Pemaknaan Self-Compassion dalam Mengatasi Burnout Akademik pada Mahasiswa Baru
Keywords:
self-compassion, burnout akademik, mahasiswa baru, kesehatan mental, adaptasi akademikAbstract
Banyak mahasiswa baru mengalami burnout akademik karena kesulitan beradaptasi dengan lingkungan dan tuntutan perkuliahan. Tekanan akademik, perbedaan cara belajar dari tingkat sekolah ke perguruan tinggi, serta tuntutan sosial bisa menyebabkan rasa letih secara emosional, penurunan semangat belajar, dan perasaan tidak mampu. Self-compassion, yaitu belas kasihan terhadap diri sendiri, merupakan salah satu strategi psikologis yang efektif untuk mengatasi burnout akademik.

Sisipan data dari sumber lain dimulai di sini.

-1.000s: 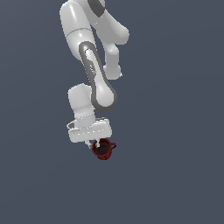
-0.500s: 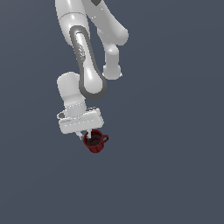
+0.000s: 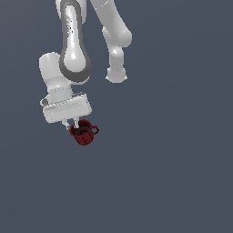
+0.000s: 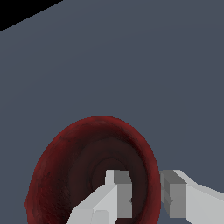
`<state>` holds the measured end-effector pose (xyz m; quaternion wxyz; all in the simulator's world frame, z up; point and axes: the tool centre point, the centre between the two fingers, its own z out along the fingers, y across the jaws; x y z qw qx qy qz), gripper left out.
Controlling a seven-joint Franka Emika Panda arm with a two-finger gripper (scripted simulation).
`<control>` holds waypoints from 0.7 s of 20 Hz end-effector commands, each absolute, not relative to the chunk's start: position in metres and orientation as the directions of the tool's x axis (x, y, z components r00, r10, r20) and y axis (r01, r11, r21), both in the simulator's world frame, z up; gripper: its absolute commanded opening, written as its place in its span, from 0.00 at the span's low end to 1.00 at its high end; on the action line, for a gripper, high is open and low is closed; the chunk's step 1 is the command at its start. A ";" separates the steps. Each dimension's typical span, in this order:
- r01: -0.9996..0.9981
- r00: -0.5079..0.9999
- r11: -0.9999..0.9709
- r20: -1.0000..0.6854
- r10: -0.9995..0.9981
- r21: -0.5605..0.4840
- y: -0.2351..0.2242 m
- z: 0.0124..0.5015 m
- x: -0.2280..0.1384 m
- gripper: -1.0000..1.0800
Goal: Pick up the object and move it to a goal position.
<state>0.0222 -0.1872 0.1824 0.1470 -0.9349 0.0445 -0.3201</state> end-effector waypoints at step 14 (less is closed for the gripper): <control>0.014 0.790 -0.954 0.588 -0.172 -0.298 -0.225 0.224 0.001 0.00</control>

Penelitian ini bertujuan memahami bagaimana mahasiswa baru memandang self-compassion sebagai cara mengelola stres dan kelelahan akademik mereka. Penelitian ini menggunakan pendekatan kualitatif dengan metode wawancara mendalam terhadap sejumlah mahasiswa baru yang mengalami gejala burnout. Hasil menunjukkan bahwa self-compassion dipahami sebagai bentuk menerima diri, mengakui batasan pribadi, serta dorongan untuk terus berusaha tanpa terlalu menyalahkan diri. Mahasiswa yang mampu menerapkan self-compassion biasanya memiliki ketahanan akademik lebih baik dan mampu menjaga keseimbangan antara tuntutan belajar dengan kesehatan mental. Temuan ini menekankan pentingnya pengembangan program konseling serta pelatihan self-compassion di lingkungan kampus sebagai bagian dari upaya mencegah burnout di kalangan mahasiswa baru.